Moynihan Matthew J, Moinzadeh Alireza, Mandeville Jessica A
Lahey Hospital & Medical Center, Burlington, Massachusetts, USA.
J Endourol Case Rep. 2020 Jun 4;6(2):80-82. doi: 10.1089/cren.2019.0134. eCollection 2020.
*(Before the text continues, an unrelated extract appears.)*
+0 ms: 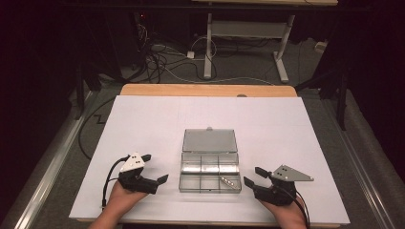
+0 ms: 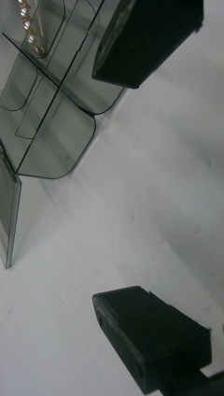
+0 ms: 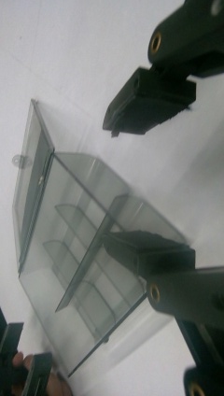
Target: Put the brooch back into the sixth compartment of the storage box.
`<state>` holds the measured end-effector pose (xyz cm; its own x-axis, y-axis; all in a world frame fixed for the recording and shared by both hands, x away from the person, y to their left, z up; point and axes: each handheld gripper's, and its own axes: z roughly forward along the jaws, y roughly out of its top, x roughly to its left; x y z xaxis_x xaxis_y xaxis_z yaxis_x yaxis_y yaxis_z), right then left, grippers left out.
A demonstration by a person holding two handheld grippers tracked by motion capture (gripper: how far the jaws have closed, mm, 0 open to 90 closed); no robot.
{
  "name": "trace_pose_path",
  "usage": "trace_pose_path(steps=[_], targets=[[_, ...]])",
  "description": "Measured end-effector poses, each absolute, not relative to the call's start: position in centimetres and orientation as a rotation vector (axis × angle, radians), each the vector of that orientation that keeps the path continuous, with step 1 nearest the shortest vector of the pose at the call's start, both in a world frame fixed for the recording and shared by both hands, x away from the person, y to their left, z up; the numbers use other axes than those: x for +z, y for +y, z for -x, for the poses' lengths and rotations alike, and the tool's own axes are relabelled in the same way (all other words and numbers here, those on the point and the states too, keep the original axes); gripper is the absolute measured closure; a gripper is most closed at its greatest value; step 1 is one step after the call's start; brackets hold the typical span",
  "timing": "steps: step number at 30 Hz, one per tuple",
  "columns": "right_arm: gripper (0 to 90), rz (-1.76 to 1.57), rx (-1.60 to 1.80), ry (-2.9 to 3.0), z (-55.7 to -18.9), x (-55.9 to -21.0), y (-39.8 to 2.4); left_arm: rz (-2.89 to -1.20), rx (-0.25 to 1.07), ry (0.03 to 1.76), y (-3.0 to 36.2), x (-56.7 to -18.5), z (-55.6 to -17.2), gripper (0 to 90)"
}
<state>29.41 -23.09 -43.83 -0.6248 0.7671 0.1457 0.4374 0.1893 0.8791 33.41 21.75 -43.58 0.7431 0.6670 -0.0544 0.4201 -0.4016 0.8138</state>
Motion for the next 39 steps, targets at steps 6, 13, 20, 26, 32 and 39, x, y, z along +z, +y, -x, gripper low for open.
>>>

Symptomatic ureteral obstruction from a nonurologic metachronous metastatic malignancy is an unusual phenomenon that is underreported in the literature. This potential etiology for ureteral obstruction warrants consideration by the practicing urologist during a comprehensive evaluation as it may alter prognosis and management options for the afflicted patient. An 80-year-old Caucasian man with a remote history of prostate cancer and colon cancer presented with new unilateral ureteral obstruction characterized by hydronephrosis, acute kidney injury, and right-sided abdominal pain. A high clinical index of suspicion ultimately leads to the diagnosis of metastatic colon cancer on ureteral biopsy specimen. Evaluation of symptomatic ureteral obstruction in a patient with a significant cancer history should include nonurologic malignant obstruction. Diligence in evaluation of the etiology of the ureteral stricture with repeat biopsies should be undertaken if there is clinical concern. Nephroureterectomy should be part of patient counseling for management of long segment malignant ureteral stricture disease.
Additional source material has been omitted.